= Henriette Marie Meyer =

Canadian philanthropist

Henriette Marie Meyer, Lady Davis, CBE (1872–1963) was a Jewish-Canadian philanthropist. She was known as Lady Davis after her husband, Sir Mortimer Davis, was knighted in 1917.

== Life ==

Meyer was born in San Francisco, the daughter of Charles Meyer, a banker and philanthropist. On June 12, 1898, she married wealthy Canadian businessman Mortimer B. Davis, and the couple resided in Montreal.

In 1901, she gave birth to a son, also named Mortimer Davis (1901–1940). A few years later, she adopted her nephew Philip. In 1924, Sir Mortimer and Lady Davis divorced. In the divorce settlement, she received more than a million dollars, allowing her to continue her philanthropic activities.

After her divorce, she moved to France, where she founded a resort for disabled children named the Colonie de vacances. For her actions, she received the Legion of Honour from the French government. She also helped to house refugees escaping from Nazi persecution. With the outbreak of the Second World War, she returned to Montreal, where she donated a Spitfire plane to the British Army and provided lodging for RAF pilots. For her contributions, she received the Order of the British Empire.
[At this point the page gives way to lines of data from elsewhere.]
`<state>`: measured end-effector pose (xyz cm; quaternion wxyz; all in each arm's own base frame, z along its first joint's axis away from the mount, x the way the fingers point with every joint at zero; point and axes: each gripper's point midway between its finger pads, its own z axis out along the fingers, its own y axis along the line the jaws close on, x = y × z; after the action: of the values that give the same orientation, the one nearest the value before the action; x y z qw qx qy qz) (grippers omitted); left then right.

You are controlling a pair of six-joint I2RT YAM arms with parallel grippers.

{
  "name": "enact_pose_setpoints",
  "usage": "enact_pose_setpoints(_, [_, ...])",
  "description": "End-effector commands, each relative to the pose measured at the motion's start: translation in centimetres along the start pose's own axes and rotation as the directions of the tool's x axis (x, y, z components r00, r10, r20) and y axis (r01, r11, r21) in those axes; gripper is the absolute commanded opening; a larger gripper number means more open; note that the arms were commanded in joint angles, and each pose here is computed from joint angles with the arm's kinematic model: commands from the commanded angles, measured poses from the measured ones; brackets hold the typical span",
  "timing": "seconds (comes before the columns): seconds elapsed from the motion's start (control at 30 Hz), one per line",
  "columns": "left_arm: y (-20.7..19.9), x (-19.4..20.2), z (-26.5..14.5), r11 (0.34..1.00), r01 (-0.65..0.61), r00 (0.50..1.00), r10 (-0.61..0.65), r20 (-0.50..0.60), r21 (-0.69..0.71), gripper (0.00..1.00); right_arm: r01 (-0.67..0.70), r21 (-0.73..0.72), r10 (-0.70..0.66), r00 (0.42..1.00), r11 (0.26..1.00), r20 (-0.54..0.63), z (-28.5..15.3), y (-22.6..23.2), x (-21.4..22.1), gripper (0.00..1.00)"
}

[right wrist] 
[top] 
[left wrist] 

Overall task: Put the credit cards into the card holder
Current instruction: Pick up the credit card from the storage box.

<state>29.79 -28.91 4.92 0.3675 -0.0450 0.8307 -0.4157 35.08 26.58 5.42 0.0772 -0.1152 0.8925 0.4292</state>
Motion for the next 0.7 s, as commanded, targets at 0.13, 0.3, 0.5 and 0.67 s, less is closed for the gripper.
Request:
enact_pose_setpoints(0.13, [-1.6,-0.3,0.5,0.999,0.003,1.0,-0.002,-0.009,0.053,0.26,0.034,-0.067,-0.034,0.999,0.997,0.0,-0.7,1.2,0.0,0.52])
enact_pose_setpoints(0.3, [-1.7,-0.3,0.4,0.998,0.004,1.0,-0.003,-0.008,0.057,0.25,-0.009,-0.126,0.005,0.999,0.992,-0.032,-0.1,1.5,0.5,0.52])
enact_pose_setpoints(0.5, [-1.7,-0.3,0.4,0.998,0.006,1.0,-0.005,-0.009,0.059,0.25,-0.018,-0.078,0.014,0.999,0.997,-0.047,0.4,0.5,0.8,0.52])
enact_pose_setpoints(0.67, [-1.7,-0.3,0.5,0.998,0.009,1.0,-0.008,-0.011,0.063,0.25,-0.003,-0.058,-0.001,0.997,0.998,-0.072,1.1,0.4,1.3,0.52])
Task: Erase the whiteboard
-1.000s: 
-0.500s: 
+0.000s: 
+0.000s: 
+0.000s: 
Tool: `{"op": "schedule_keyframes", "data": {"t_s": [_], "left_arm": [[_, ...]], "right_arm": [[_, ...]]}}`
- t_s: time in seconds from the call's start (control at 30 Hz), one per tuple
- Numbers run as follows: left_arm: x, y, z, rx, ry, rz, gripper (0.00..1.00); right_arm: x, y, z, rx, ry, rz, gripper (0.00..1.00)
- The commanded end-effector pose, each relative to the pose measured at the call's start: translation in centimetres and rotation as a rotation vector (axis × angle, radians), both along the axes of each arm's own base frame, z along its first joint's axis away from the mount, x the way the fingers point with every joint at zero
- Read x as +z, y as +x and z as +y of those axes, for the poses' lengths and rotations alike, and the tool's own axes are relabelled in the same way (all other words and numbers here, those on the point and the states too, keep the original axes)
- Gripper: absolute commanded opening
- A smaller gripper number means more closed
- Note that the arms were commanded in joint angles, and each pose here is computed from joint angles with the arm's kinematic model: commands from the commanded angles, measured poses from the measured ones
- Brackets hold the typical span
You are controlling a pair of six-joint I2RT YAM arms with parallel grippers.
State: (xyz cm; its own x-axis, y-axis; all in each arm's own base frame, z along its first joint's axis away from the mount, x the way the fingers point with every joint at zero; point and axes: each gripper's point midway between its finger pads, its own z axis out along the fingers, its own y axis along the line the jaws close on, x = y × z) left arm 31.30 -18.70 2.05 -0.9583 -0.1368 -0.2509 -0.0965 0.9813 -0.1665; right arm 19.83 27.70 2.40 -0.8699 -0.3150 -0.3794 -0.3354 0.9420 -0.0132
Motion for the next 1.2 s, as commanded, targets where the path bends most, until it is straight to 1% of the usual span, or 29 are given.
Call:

After the end of the war, she established the Lady Davis Foundation, which helped bring survivors of the Holocaust to Canada. In 1963, she funded the construction of several schools in Israel.

== Legacy ==

Several institutions are named for Lady Davis:

- The Lady Davis Carmel Medical Center in Haifa
- The Lady Davis Israel National Library
- The Lady Davis Institute for Medical Research at the Montreal's Jewish General Hospital
- Lady Davis School in north Tel Aviv
Lady Davis Fellows are scholars supported by her foundation.